Ruling a stunning setback for province's 40,000 educators.

By Rod Mickleburgh 30 Apr 2015 | TheTyee.ca

Rod Mickleburgh was a journalist at the Globe and Mail for 22 years, until leaving the paper last year. He is currently freelancing and writing a blog.

One of the most hotly-anticipated court rulings in years has resulted in a stunning setback for British Columbia's 40,000 teachers.

A five-judge panel of the B.C. Court of Appeal found Thursday that provincial government legislation imposing contract terms on members of the BC Teachers' Federation in 2012 was constitutional. The appeal court further ruled that the government had, in fact, bargained in good faith with the union, before introducing the legislation that ended months of teacher job action.

The two findings overturned a landmark B.C. Supreme Court decision early last year by Justice Susan Griffin that provided the teachers with a huge legal victory. Justice Griffin ruled not only that the 2012 legislation contravened the teachers' Charter rights to free collective bargaining, but also that the government was guilty of bad faith bargaining by trying to provoke an all-out teachers' strike. She fined the government $2 million. The government appealed her decision.

At the heart of the long, bitter wrangle is the teachers' ongoing fight to regain their right to negotiate class size and class composition as part of their working conditions. They lost those rights back in 2002, when the Gordon Campbell government unilaterally stripped them from their contract.

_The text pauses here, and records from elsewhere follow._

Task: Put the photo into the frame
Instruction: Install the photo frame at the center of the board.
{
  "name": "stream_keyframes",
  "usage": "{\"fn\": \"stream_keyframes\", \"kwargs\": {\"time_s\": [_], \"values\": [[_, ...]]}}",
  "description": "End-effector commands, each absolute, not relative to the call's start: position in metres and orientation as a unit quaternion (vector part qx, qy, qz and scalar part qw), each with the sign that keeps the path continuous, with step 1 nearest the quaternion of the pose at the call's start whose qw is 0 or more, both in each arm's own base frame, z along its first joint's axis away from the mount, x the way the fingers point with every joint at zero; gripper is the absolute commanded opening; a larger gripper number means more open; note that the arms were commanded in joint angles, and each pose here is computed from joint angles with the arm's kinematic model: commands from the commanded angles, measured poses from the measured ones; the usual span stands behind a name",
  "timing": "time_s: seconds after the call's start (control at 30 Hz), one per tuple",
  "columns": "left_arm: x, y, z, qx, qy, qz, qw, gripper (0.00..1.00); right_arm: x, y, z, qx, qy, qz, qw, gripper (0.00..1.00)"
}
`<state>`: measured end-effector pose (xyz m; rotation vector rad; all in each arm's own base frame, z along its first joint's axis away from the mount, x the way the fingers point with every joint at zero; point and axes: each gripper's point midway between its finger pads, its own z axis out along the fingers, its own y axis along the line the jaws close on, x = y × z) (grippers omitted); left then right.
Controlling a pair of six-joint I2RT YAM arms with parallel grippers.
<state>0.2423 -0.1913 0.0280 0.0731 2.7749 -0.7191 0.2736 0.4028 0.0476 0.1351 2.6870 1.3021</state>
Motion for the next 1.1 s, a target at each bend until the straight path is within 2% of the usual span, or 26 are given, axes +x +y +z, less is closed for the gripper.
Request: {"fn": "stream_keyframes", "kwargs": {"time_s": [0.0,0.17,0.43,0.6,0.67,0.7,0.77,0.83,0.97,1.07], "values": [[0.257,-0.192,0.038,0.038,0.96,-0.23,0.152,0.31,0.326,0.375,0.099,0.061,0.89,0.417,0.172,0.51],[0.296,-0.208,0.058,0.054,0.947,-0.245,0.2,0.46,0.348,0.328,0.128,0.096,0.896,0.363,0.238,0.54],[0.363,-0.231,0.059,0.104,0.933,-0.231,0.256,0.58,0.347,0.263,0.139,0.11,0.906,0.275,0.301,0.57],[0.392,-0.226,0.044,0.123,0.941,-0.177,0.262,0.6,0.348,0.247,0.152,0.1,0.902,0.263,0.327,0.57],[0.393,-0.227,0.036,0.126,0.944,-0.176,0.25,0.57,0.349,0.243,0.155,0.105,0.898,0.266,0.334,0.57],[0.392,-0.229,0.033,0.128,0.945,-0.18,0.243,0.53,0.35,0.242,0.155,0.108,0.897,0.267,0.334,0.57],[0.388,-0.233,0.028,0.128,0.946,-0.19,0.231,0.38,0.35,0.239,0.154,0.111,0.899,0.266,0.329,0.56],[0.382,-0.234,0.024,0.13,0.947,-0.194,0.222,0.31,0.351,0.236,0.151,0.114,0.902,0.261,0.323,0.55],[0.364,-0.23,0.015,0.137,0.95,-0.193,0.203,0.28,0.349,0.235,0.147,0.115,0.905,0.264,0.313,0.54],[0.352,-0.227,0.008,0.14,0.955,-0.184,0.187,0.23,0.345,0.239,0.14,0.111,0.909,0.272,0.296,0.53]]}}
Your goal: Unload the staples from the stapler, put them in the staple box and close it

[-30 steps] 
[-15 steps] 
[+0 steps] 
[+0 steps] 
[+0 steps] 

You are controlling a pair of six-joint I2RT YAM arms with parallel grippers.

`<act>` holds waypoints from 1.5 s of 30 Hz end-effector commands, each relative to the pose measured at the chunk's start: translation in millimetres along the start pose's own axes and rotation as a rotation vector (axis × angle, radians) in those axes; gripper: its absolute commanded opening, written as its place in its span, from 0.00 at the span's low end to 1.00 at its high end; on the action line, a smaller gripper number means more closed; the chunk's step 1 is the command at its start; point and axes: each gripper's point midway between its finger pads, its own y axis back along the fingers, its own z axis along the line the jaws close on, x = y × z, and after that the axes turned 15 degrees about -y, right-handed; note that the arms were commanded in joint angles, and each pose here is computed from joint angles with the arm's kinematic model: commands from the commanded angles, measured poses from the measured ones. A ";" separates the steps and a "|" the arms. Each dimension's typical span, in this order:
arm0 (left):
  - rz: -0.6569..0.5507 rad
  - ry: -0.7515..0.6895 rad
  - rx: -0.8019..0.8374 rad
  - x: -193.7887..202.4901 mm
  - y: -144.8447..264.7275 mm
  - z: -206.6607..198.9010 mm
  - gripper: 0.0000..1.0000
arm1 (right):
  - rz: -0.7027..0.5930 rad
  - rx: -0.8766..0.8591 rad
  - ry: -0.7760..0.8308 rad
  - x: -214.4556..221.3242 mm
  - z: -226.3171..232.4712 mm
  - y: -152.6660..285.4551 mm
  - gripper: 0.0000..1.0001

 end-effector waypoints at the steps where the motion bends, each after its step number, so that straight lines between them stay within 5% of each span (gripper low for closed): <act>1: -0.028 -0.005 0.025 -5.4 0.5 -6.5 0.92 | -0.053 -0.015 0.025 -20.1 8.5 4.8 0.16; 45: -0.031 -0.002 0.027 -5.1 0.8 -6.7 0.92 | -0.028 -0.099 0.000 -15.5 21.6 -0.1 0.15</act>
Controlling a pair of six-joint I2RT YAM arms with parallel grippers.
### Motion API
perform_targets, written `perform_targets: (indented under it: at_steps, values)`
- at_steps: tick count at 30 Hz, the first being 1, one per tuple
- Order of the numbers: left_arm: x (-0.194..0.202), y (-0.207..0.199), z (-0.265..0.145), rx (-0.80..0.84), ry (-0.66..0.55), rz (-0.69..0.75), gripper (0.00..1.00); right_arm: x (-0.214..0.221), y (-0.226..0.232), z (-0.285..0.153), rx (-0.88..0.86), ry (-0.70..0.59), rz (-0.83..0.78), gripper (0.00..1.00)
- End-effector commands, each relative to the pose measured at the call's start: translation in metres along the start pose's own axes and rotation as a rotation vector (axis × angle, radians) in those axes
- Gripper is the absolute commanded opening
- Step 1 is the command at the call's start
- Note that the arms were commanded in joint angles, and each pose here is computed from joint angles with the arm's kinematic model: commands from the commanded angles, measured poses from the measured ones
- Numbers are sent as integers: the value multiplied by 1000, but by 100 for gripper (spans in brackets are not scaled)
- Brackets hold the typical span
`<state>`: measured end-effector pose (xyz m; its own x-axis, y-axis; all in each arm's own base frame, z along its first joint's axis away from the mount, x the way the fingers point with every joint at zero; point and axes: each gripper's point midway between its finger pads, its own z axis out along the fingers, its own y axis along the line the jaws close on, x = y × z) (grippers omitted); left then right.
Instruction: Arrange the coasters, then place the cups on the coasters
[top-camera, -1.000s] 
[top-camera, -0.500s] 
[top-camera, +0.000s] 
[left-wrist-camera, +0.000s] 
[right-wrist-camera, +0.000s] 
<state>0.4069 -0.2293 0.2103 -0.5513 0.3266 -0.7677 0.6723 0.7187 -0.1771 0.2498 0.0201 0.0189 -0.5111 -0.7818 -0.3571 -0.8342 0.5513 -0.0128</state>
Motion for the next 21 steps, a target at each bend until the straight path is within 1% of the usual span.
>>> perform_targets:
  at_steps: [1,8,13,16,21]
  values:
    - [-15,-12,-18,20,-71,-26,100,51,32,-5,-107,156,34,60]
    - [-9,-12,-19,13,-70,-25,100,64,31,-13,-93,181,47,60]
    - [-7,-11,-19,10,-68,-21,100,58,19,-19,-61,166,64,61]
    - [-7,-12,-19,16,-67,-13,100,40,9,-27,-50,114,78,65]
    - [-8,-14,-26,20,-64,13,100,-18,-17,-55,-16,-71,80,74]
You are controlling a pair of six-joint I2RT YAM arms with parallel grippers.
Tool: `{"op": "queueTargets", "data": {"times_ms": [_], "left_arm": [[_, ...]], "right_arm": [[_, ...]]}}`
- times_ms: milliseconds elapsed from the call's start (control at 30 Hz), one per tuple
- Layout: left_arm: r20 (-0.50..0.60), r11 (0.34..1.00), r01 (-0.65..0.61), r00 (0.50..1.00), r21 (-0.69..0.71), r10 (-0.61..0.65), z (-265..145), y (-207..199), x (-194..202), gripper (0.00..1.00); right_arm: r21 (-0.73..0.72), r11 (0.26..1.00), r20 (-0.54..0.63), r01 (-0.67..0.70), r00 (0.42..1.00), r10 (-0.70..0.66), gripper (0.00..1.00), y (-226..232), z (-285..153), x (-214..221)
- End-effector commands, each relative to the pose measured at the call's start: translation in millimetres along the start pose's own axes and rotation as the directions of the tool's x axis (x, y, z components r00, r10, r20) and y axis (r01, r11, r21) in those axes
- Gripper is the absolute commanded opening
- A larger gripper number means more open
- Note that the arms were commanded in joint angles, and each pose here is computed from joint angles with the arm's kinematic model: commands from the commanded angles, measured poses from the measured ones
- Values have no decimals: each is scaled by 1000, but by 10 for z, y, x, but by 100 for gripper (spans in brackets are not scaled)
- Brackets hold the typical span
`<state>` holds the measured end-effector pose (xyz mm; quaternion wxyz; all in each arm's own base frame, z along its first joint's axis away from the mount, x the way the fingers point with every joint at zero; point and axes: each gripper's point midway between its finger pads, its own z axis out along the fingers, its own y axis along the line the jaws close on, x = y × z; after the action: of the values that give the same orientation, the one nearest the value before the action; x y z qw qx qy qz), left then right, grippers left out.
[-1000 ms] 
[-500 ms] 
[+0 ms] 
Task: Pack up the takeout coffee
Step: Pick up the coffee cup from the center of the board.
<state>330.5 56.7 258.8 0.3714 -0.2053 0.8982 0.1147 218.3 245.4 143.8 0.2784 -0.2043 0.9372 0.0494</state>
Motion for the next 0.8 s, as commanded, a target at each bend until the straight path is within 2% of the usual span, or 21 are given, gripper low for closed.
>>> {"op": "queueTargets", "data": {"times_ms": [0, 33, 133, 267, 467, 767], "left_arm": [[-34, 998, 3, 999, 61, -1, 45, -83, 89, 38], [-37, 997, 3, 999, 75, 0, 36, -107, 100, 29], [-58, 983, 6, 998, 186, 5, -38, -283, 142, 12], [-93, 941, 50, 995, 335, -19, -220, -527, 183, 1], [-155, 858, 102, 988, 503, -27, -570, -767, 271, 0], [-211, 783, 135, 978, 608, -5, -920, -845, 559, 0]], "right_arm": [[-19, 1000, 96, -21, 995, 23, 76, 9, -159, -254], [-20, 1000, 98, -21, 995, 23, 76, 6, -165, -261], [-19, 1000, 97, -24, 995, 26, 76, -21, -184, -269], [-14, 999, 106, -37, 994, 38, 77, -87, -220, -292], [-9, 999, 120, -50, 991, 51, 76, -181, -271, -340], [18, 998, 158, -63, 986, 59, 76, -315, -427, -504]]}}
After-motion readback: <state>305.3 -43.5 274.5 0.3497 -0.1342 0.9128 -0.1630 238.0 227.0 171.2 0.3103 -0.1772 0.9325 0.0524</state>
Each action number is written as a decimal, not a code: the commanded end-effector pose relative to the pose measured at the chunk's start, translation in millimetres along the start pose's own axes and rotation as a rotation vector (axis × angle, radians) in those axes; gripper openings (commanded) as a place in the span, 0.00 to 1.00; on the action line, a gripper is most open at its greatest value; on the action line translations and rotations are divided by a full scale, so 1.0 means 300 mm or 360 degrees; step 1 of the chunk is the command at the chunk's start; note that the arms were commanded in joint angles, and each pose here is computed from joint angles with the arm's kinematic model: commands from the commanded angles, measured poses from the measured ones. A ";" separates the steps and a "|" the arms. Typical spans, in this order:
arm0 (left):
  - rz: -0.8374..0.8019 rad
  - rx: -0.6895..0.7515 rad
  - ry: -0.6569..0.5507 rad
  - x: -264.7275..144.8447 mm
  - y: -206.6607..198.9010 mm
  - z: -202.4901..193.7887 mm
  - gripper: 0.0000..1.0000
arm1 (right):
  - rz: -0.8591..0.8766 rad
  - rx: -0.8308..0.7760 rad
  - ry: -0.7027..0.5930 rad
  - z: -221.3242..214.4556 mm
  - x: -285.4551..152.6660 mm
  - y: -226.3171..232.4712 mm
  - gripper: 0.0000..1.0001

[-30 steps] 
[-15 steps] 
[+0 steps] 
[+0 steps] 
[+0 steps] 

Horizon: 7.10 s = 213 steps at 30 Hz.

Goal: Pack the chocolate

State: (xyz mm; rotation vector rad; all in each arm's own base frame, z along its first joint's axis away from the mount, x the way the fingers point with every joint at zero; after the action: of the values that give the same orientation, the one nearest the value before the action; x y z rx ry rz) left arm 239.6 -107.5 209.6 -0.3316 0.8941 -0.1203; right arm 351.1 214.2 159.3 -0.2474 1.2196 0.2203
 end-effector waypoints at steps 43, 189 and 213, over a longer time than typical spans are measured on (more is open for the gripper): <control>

Judge Griffin ordered them restored in an earlier ruling in 2011. But a year later, after months of on-and-off consultation with the BCTF, the government now headed by Premier Christy Clark moved again to impose contract conditions on the union that did not include any right to bargain class size and class composition.

The appeal court ruling, which included a dissent by Justice Ian Donald, rejected Justice Griffin's conclusion that the government's pre-legislation consultation with the teachers was irrelevant.

"In our opinion, teachers were afforded a meaningful process in which to advance their collective aspirations," the court said. "Their freedom of association was respected."

In its lengthy decision, co-authored by B.C. Chief Justice Robert Bauman and Justice David Harris, the appeal court also found that Justice Griffin's determination that the B.C. government had not bargained in good faith was based on "legal error and must be set aside.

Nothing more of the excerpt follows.